* DATASET ENTRIES:
# # #

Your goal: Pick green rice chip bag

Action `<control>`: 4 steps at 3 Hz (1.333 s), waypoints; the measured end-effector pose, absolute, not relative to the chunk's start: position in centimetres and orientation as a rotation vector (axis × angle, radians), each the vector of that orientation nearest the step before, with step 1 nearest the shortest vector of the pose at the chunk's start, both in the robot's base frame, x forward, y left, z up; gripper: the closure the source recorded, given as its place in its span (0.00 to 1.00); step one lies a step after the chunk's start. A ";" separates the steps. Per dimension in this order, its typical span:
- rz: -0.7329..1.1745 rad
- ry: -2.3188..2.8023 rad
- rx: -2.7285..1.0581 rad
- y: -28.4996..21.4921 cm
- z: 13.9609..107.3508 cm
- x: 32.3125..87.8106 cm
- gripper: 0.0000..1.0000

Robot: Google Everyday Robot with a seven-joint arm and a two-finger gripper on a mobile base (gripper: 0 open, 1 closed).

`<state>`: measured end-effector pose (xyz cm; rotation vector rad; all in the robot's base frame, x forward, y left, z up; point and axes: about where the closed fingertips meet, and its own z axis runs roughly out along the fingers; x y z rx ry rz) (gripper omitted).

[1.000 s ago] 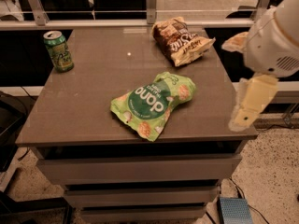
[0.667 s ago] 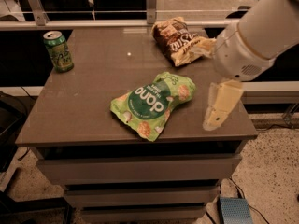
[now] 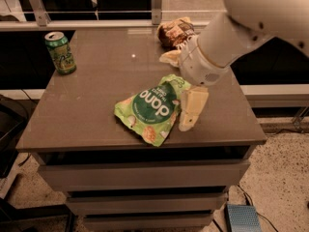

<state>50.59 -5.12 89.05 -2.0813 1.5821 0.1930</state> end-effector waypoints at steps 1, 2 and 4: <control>0.229 1.529 -2.128 -3.5 86.8 51.9 0.00; 0.238 1.484 -2.151 -2.9 85.8 52.9 0.17; 0.224 1.431 -2.163 -2.8 86.7 53.6 0.64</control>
Offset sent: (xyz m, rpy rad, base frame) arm 0.0367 0.0270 -0.0444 0.0203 -0.0037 0.1321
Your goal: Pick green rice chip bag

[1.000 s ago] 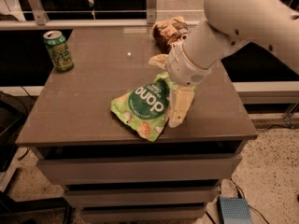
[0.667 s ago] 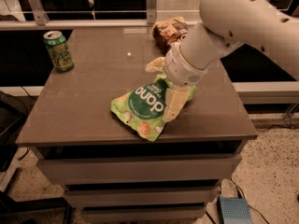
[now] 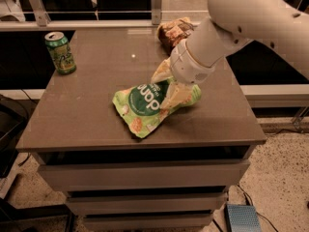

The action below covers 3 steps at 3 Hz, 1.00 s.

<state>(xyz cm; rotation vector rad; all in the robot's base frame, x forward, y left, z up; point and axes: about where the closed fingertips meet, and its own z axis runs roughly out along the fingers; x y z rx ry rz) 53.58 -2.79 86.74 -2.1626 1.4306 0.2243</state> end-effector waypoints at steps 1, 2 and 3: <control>0.221 1.420 -2.166 -2.9 87.2 53.4 0.87; 0.218 1.415 -2.162 -3.0 87.8 53.2 1.00; 0.232 1.419 -2.135 -2.7 89.4 53.2 1.00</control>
Offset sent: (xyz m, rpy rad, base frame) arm -0.0043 -0.0055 0.0170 0.0128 -0.0152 0.0038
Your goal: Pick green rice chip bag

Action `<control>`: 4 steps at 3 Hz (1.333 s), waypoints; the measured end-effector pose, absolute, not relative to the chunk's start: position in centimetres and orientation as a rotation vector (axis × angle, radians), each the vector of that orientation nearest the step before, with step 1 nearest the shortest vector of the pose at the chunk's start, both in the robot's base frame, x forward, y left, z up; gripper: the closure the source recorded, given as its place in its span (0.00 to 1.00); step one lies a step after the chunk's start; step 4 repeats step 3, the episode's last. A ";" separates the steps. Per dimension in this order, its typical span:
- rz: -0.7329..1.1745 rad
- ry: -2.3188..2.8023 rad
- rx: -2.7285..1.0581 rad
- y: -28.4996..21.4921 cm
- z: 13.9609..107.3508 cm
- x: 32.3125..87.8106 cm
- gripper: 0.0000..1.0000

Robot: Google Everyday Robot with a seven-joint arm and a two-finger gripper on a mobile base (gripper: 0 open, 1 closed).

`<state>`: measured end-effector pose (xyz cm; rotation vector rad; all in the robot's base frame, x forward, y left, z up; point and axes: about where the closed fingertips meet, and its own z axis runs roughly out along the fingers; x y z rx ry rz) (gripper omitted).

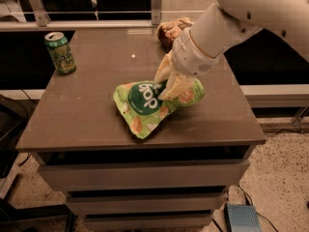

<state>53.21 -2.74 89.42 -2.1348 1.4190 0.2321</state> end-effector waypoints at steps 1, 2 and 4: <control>0.273 1.420 -2.064 -1.7 93.4 53.0 1.00; 0.320 1.412 -1.989 -0.5 97.8 52.7 1.00; 0.319 1.408 -1.978 -0.4 98.4 52.8 1.00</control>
Offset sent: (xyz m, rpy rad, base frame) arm -0.0058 0.0323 0.1375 0.2369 0.0221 -0.0757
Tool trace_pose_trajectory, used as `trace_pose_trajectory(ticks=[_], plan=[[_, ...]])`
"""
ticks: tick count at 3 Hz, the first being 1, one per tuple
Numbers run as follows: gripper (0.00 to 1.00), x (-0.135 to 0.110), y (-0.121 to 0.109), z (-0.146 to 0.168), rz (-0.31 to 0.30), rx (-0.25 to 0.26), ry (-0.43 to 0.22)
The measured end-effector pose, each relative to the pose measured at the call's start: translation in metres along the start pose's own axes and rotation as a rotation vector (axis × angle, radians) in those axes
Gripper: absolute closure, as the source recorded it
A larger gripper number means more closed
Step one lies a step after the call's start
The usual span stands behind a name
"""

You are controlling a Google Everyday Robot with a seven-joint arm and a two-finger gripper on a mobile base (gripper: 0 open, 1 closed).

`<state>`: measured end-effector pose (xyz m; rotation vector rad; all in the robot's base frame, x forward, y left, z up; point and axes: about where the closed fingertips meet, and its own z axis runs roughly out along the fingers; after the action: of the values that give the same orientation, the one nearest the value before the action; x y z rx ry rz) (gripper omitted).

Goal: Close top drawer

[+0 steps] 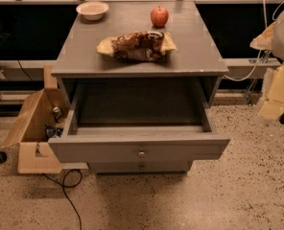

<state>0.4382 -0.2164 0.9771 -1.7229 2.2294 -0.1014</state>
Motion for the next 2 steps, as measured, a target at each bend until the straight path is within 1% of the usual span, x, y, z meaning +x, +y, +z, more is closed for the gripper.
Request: trace_pose_trajectory(ticks=[1,2], plan=[[0.0,0.0,0.0,0.0,0.0,0.0,0.0],[0.0,0.0,0.007,0.03,0.023,-0.023,-0.003]])
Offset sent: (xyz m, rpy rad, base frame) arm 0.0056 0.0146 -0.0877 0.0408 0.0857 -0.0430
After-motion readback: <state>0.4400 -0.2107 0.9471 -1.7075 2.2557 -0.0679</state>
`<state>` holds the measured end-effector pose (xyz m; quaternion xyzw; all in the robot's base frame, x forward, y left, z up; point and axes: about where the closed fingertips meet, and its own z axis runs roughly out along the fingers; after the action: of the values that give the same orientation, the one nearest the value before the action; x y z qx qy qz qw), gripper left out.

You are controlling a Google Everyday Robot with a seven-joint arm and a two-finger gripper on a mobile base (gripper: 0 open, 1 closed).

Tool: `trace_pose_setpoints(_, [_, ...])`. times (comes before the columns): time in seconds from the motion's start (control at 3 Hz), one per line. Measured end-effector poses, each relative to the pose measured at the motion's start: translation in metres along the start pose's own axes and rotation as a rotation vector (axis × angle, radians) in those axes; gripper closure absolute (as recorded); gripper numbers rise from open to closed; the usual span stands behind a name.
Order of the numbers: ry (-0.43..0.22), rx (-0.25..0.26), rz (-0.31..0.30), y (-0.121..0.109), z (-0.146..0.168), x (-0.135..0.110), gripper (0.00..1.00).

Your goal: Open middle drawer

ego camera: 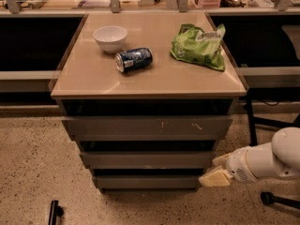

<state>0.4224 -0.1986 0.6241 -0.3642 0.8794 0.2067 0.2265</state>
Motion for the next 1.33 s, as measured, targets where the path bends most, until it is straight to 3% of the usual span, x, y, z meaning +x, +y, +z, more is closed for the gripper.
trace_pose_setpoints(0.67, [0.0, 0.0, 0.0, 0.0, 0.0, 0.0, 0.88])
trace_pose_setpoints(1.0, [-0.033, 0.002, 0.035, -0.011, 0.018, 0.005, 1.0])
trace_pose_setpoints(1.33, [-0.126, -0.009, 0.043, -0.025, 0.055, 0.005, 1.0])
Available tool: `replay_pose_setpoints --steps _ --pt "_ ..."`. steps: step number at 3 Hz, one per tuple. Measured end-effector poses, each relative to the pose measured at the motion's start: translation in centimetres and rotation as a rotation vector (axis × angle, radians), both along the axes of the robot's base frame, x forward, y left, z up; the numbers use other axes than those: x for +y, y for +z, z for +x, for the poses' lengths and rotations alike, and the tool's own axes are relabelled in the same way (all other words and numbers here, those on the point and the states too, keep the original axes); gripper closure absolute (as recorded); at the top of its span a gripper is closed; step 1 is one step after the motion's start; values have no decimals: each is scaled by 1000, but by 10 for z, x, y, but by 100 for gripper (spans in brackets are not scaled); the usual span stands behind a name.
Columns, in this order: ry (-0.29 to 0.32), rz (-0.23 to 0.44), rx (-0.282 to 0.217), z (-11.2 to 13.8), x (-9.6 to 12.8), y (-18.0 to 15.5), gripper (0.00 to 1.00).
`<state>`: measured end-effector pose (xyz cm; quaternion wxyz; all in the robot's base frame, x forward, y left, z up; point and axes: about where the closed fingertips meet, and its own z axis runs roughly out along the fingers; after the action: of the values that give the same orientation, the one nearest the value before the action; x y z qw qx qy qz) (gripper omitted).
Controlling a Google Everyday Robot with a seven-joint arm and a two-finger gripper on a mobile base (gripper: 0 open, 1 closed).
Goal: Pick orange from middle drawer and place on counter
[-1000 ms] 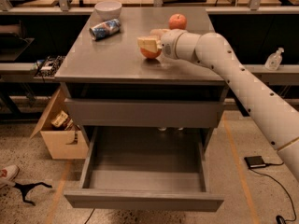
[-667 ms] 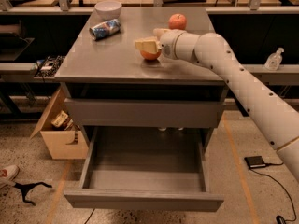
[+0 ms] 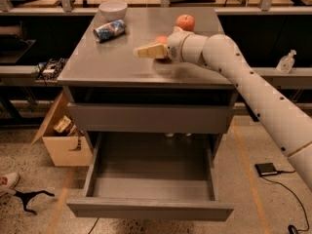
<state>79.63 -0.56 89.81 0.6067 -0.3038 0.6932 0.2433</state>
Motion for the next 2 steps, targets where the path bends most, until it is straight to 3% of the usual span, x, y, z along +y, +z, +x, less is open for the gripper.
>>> replay_pose_setpoints --steps 1,2 --pt "-71 12 -11 3 -32 4 0" --pt "-209 11 -34 2 -89 11 0"
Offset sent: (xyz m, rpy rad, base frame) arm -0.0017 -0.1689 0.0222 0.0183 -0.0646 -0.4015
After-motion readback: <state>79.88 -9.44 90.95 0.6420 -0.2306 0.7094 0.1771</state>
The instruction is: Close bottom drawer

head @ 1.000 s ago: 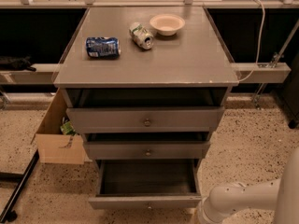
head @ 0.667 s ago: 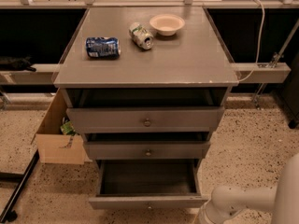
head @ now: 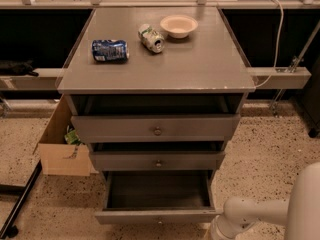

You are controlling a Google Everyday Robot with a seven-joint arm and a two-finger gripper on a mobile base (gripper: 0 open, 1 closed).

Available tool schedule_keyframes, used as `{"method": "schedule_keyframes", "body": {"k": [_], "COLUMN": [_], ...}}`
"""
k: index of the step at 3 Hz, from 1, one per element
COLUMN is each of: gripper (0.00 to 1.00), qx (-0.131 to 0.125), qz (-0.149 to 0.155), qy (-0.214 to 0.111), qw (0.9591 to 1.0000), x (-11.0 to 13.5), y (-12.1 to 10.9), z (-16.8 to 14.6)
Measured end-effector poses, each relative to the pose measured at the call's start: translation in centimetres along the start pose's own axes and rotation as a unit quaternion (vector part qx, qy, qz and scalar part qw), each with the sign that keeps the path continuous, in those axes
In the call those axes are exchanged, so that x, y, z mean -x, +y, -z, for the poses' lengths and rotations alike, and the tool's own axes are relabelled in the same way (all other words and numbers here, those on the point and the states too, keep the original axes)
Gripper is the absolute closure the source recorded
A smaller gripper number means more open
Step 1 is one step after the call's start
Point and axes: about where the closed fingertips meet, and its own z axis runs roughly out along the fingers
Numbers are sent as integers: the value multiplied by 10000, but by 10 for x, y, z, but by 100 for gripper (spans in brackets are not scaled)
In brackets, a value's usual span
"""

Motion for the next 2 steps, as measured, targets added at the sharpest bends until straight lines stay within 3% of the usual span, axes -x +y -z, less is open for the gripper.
{"method": "schedule_keyframes", "body": {"k": [1,2], "gripper": [100,100], "qx": [142,552], "qz": [-151,-313], "qy": [-95,-169], "qw": [9997,9978], "x": [2,13], "y": [-18,-47], "z": [-8,-34]}}
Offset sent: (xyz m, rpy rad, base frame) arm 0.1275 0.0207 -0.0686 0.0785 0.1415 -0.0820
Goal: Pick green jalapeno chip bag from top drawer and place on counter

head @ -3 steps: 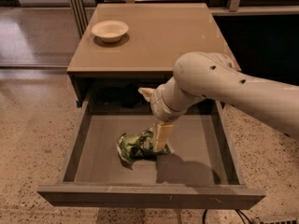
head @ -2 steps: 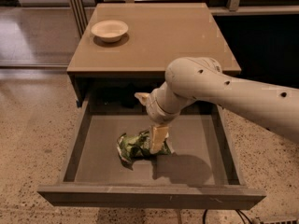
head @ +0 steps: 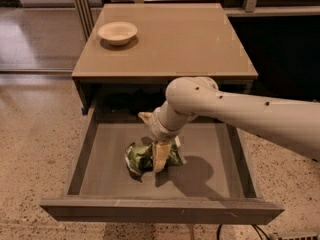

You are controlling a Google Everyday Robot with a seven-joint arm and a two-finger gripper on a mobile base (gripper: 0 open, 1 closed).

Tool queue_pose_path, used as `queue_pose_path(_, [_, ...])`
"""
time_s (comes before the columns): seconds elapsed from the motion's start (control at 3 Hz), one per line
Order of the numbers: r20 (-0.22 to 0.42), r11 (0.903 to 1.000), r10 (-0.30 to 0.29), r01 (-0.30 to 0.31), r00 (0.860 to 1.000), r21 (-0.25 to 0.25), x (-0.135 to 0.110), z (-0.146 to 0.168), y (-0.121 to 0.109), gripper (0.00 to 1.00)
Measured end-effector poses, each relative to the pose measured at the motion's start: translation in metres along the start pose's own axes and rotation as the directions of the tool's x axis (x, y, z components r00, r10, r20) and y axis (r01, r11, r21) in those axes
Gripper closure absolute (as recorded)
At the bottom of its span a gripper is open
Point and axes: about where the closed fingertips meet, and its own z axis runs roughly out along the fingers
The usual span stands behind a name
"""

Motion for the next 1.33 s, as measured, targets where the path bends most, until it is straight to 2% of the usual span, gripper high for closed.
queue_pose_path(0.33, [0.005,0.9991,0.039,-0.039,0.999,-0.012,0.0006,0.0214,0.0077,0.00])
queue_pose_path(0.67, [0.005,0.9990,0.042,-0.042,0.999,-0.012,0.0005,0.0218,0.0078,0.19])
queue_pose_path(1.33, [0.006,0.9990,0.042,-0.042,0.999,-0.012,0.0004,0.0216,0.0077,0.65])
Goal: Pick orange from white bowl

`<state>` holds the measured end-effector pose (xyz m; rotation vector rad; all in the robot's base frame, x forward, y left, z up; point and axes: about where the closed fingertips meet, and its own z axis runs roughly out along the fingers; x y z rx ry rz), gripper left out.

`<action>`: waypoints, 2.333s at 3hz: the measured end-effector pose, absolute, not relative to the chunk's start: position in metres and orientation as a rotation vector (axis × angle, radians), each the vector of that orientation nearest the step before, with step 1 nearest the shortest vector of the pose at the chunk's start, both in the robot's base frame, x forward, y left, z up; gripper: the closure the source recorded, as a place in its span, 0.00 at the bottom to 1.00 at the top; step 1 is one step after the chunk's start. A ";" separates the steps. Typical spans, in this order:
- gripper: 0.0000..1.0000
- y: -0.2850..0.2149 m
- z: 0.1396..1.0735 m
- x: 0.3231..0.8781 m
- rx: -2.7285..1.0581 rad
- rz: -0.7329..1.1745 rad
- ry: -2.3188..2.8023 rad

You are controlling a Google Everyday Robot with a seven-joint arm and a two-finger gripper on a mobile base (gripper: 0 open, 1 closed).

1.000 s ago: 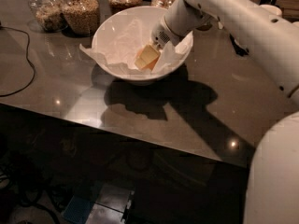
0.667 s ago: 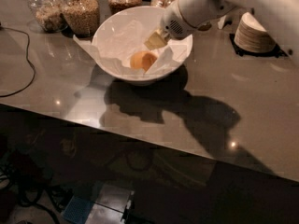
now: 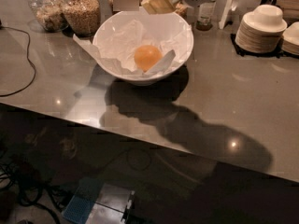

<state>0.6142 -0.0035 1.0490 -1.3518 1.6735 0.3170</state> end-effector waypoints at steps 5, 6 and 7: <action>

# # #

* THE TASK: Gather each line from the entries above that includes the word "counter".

* ANSWER BOX:
Goal: Pick orange from middle drawer and place on counter
Goal: Pick green jalapeno chip bag from top drawer and place on counter

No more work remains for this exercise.